## PROBLEM
Which lines in the data below contain the word "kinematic"? Pull each of them out.

## PROVIDED RECORDS
+++
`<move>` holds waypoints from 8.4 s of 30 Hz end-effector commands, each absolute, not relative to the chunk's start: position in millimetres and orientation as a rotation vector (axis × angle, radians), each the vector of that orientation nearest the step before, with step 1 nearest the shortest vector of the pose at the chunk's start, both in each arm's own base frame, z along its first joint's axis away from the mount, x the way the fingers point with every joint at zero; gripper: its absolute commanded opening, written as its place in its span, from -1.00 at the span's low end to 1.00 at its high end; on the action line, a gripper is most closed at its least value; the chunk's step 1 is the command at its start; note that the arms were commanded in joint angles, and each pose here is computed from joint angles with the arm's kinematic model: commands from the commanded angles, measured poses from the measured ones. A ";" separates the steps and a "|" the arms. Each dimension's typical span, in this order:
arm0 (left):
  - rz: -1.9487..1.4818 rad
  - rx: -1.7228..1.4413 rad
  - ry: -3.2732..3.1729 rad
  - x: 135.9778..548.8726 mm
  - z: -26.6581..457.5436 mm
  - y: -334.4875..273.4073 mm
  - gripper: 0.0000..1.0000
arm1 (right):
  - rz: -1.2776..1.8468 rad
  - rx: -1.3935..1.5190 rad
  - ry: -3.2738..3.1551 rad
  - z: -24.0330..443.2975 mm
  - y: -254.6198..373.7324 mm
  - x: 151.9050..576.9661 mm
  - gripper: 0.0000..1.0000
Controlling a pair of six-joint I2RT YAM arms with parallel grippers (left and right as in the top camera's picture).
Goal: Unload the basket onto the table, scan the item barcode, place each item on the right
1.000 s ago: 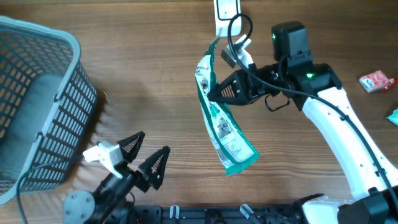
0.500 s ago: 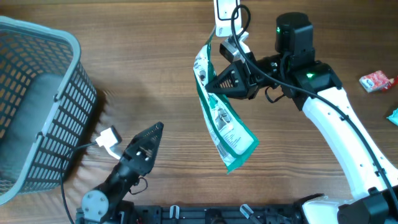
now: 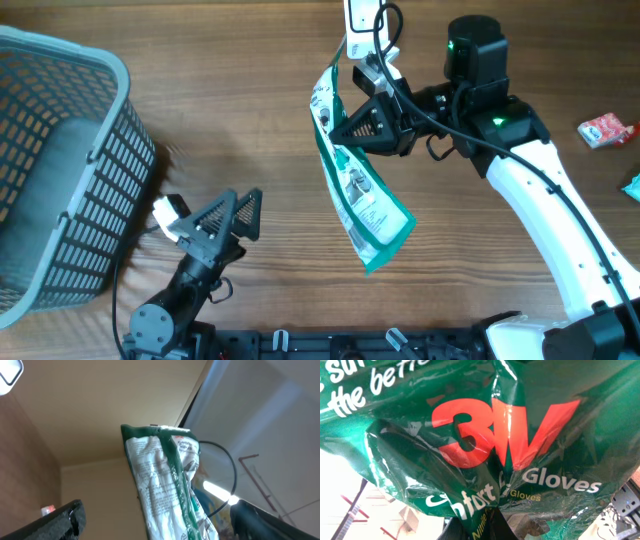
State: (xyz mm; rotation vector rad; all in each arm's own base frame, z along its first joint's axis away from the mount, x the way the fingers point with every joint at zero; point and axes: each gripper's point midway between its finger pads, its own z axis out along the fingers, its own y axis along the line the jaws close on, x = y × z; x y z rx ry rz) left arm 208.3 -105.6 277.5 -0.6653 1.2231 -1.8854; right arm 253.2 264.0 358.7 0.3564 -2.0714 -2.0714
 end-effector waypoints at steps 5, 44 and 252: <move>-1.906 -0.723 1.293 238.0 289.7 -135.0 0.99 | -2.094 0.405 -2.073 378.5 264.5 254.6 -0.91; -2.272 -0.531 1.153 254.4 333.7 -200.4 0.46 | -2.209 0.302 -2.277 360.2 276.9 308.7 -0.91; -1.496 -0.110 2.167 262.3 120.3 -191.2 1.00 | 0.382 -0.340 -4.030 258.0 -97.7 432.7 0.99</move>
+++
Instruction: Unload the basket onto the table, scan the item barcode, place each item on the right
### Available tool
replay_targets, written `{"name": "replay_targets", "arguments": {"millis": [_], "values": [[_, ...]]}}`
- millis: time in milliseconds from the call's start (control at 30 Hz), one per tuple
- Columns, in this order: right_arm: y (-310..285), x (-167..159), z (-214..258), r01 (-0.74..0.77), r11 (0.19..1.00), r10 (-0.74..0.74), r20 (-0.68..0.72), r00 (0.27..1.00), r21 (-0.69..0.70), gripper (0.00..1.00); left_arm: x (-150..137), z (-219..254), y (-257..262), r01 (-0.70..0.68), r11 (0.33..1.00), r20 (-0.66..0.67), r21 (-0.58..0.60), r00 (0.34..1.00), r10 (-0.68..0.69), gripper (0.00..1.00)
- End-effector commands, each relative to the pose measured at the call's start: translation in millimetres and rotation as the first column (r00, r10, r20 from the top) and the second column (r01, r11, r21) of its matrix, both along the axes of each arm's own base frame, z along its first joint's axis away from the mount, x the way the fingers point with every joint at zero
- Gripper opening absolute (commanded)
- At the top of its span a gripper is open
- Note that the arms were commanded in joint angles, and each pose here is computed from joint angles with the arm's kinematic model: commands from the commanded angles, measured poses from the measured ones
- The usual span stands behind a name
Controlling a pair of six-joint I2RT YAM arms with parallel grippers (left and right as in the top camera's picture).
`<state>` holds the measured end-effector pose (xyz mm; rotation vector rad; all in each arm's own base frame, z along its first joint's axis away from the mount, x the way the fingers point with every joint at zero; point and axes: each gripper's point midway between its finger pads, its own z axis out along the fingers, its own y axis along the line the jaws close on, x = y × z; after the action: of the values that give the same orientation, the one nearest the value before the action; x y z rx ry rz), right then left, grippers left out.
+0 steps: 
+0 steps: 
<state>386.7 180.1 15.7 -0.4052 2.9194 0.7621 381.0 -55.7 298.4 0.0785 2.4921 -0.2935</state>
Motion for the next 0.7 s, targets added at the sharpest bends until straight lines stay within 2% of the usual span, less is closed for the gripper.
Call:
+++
## SOLVED PROBLEM
`<move>` holds waypoints from 8.4 s of 30 Hz end-effector commands, each absolute, not relative to the chunk's start: position in millimetres and orientation as a rotation vector (axis × angle, radians), each the vector of that orientation nearest the step before, with step 1 nearest the shortest vector of the pose at the chunk's start, both in each arm's own base frame, z along its first joint's axis away from the mount, x the way the fingers point with every joint at zero; gripper: its absolute commanded opening, written as its place in its span, from -1.00 at the span's low end to 1.00 at its high end; on the action line, a gripper is most closed at its least value; the chunk's step 1 is the command at its start; note that the arms were commanded in joint angles, and each pose here is computed from joint angles with the arm's kinematic model: commands from the commanded angles, measured poses from the measured ones. A ";" separates the steps and a "|" the arms. Each dimension's typical span, in this order:
- Note that the arms were commanded in joint angles, and each pose here is computed from joint angles with the arm's kinematic model: commands from the commanded angles, measured poses from the measured ones

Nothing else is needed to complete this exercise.